I'm going to take a long shot with you. If you like the way Landowska played Francois Couperin I think you should try the two cds that Blandine Verlet released over the past two years, these two (NOT the earlier ones on Astree)


----------



## RICK RIEKERT (Oct 9, 2017)

Carole Cerasi has a special affinity with the French clavecinistes. Her recent recording of the complete _le Grand Couperin_ is performed on 6 different harpsichords, including two important antiques, and is the cat's meow.


----------



## David Phillips (Jun 26, 2017)

Wanda Landowska's Goldberg Variations is wonderful.


----------



## Bigbang (Jun 2, 2019)

David Phillips said:


> Wanda Landowska's Goldberg Variations is wonderful.


I looked it up on my library option to stream...goldberg v and scarlatti came up to stream

Thanks


----------



## Bigbang (Jun 2, 2019)

Brahmsianhorn said:


> I'm a big fan of Marcelle Meyer in Couperin.


I found some to stream on this artist in Couperin...thanks


----------



## jegreenwood (Dec 25, 2015)

I have the complete works for harpsichord performed by Olivier Baumont. I enjoy it, but I don't have many other harpsichord performances to compare.


----------



## Bigbang (Jun 2, 2019)

jegreenwood said:


> I have the complete works for harpsichord performed by Olivier Baumont. I enjoy it, but I don't have many other harpsichord performances to compare.


Good reviews on amazon. And I can stream it for free...10 hours worth.


----------



## Mandryka (Feb 22, 2013)

Another François Couperin player who’s similar in spirit to Landowska I think is Wladislaw Klosiewicz.


----------



## jegreenwood (Dec 25, 2015)

Bigbang said:


> Good reviews on amazon. And I can stream it for free...10 hours worth.

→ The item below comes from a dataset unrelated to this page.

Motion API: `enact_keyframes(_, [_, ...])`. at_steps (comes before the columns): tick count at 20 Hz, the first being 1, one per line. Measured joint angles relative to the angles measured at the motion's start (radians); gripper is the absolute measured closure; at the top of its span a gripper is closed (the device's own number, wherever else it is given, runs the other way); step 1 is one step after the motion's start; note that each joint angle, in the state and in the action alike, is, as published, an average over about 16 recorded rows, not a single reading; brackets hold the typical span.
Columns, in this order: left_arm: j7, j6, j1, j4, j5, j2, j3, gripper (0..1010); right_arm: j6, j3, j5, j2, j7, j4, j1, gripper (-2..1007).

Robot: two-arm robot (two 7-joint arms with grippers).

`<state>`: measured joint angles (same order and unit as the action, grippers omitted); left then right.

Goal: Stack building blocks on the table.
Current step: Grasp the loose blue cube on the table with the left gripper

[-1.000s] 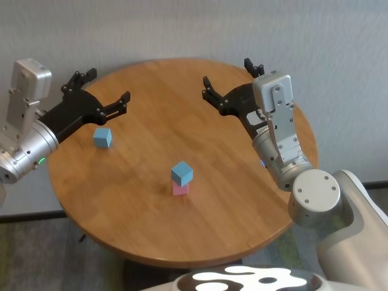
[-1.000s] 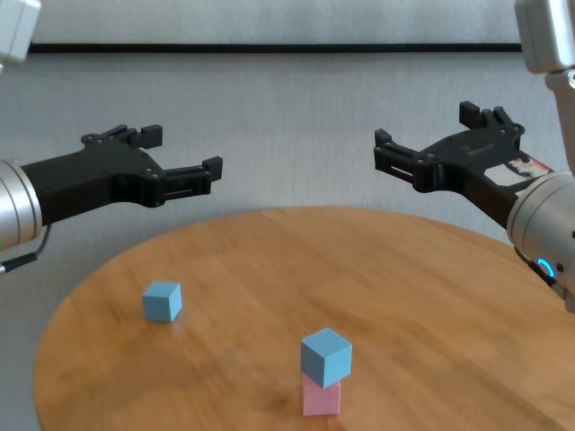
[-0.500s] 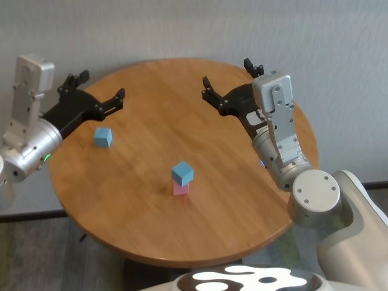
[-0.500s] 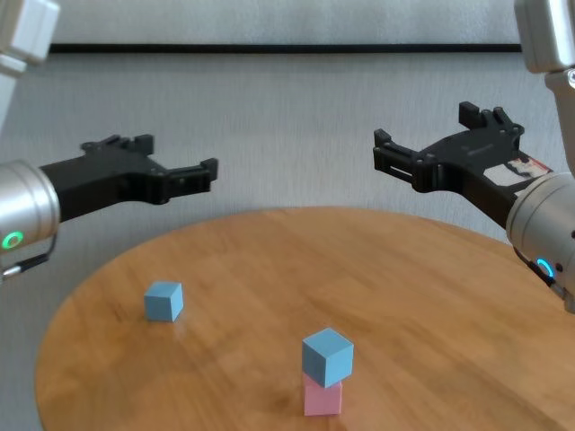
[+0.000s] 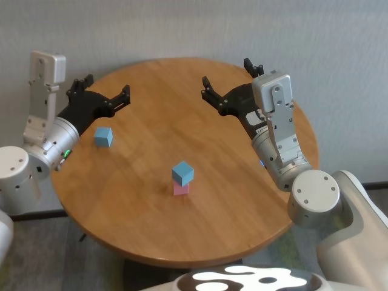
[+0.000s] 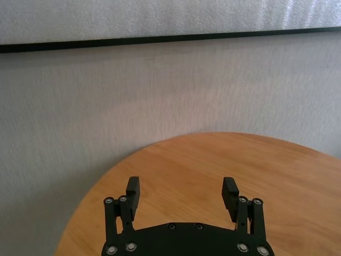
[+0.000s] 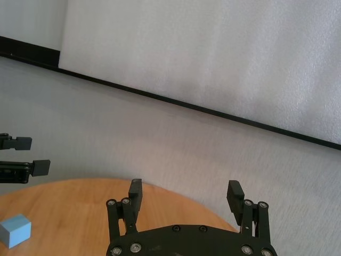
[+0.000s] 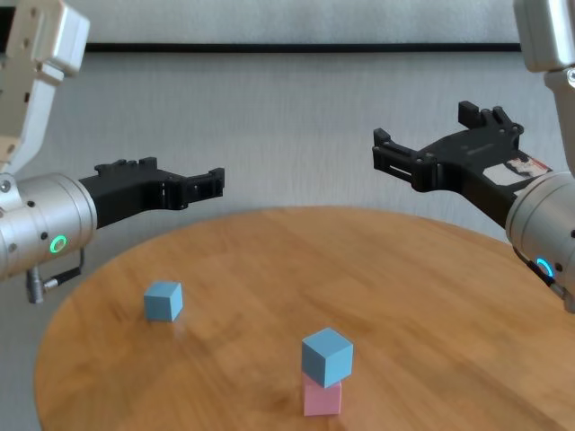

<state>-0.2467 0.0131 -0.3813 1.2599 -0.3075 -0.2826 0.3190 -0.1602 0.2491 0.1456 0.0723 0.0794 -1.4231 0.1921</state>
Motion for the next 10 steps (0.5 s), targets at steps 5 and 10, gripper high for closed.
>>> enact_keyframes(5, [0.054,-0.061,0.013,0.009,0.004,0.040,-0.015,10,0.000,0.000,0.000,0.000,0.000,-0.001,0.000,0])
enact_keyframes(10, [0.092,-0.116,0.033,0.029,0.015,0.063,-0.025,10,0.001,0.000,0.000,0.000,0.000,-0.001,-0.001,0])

It was a bargain box when I bought it. Before that my only Couperin keyboard discs were by Angela Hewitt. But I discovered, as I had been advised by others, that Couperin really doesn't work on the piano. Oddly, I like Hewitt's Rameau disc.


----------



## regenmusic (Oct 23, 2014)

Couperin / Wanda Landowska, 1940s: Les Barricades Mysterieuses; L'Arlequine - Rare Vinyl LP





Wanda Landowska (harpsichord) Couperin, pièces pour clavecin


----------



## Mandryka (Feb 22, 2013)

regenmusic said:


>


Bruno Walter said that when he plays Mozart he wants to underplay the " seemingly graceful playfulness" of the music and to instead bring out " the dramatist's inexorable seriousness and wealth of characterization" and to express "a truth concealed behind the veil of beauty."

Well it sounds to me that, for good or for bad, Landowska had similar ideas about Francois Couperin.


----------



## Bigbang (Jun 2, 2019)

Mandryka said:


> Bruno Walter said that when he plays Mozart he wants to underplay the " seemingly graceful playfulness" of the music and to instead bring out " the dramatist's inexorable seriousness and wealth of characterization" and to express "a truth concealed behind the veil of beauty."
> 
> Well it sounds to me that, for good or for bad, Landowska had similar ideas about Francois Couperin.

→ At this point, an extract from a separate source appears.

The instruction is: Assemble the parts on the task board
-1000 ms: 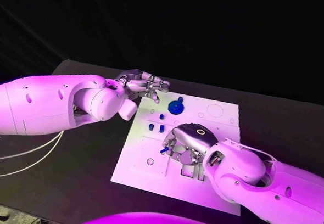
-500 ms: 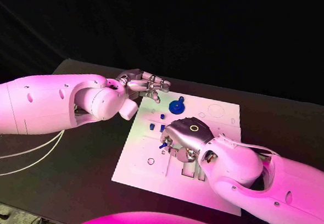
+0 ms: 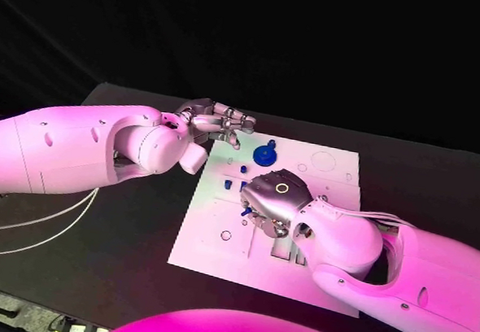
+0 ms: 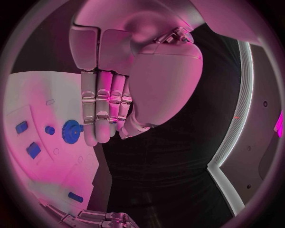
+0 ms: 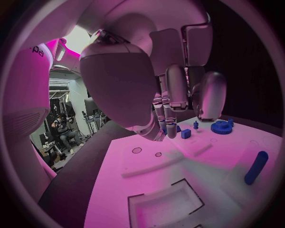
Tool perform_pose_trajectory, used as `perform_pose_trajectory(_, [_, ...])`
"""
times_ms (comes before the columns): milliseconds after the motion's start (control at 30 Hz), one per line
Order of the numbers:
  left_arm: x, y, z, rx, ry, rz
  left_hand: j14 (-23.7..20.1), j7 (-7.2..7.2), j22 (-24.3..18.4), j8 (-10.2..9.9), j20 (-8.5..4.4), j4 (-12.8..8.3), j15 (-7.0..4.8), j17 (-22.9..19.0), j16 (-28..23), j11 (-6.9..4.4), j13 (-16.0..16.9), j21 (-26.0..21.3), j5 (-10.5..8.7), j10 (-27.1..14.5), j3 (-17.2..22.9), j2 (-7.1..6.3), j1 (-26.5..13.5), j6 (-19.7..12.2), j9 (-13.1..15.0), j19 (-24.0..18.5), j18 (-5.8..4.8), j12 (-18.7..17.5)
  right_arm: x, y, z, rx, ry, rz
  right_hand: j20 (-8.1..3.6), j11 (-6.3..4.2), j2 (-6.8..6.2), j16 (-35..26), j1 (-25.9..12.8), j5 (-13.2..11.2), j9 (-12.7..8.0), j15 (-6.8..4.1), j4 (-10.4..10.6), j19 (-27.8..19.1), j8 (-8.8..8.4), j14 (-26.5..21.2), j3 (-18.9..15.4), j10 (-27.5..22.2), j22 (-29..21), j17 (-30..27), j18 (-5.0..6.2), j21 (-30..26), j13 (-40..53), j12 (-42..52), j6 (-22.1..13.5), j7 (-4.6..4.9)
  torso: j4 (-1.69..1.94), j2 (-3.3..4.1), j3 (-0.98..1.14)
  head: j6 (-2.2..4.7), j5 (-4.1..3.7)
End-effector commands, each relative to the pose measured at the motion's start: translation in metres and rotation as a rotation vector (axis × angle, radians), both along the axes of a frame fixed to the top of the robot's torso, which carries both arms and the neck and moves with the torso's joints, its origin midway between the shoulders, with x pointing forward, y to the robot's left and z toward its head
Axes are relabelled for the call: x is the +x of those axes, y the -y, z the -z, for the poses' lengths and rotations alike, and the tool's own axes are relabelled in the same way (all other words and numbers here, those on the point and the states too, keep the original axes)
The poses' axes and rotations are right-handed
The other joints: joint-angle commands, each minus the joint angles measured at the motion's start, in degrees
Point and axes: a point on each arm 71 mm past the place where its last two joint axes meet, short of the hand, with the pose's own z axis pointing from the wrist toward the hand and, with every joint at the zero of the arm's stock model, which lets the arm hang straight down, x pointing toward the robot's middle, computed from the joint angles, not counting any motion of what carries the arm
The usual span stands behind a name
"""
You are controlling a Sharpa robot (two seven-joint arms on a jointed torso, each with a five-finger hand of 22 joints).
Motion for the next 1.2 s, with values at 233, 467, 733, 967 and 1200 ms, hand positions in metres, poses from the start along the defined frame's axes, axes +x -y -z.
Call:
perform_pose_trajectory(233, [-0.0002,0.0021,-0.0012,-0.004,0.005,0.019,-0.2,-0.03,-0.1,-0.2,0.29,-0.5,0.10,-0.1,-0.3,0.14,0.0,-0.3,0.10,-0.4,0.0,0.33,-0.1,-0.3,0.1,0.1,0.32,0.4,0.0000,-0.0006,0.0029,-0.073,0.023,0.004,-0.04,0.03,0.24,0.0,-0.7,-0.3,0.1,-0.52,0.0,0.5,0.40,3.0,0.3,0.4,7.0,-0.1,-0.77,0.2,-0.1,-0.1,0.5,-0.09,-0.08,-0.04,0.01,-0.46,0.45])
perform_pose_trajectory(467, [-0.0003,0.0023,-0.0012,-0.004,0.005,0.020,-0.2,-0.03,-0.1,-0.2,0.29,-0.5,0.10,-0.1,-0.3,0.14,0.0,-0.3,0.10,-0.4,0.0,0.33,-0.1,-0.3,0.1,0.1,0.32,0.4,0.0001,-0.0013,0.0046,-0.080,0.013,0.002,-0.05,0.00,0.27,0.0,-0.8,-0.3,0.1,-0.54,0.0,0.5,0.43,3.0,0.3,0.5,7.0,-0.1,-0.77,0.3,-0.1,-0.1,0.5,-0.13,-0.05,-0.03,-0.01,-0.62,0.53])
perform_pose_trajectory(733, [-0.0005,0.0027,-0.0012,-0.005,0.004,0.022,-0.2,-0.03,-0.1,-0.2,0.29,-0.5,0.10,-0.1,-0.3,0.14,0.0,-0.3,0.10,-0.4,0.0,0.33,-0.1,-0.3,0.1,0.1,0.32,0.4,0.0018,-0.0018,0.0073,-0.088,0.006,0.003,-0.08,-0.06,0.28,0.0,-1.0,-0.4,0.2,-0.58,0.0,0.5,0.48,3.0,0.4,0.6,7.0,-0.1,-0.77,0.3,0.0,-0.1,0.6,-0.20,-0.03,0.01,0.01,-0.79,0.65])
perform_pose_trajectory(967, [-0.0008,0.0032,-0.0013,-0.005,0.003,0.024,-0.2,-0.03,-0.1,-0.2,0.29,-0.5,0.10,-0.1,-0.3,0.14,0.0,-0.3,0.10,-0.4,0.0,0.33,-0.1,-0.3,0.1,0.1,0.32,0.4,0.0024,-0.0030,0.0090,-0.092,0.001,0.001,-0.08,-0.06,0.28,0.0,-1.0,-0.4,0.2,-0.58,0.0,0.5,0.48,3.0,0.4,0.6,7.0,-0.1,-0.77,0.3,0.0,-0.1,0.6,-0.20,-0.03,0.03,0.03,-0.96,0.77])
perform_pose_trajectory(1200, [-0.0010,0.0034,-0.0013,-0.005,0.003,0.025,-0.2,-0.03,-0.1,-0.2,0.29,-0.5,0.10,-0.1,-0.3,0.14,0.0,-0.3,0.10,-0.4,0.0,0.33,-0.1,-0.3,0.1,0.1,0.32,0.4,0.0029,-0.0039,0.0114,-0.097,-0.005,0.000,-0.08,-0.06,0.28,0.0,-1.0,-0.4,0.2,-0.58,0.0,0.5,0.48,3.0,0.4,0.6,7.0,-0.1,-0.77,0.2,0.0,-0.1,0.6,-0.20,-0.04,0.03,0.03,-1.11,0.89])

Cool...yes I can hear some of this on my cd. First I have not listen to Couperin but the sounds she reproduces sound very unlike harpsichord and even make me think I am hearing two instruments. There are a few tracks though that just make me take notice and really listen....thanks


----------



## Bigbang (Jun 2, 2019)

Mandryka said:


> Bruno Walter said that when he plays Mozart he wants to underplay the " seemingly graceful playfulness" of the music and to instead bring out " the dramatist's inexorable seriousness and wealth of characterization" and to express "a truth concealed behind the veil of beauty."
> 
> Well it sounds to me that, for good or for bad, Landowska had similar ideas about Francois Couperin.


I might add (cd is not in front of me) that notes states she had very clear ideas of how she wanted to play them...and of course she obviously had not much to copy at the time I am sure.


----------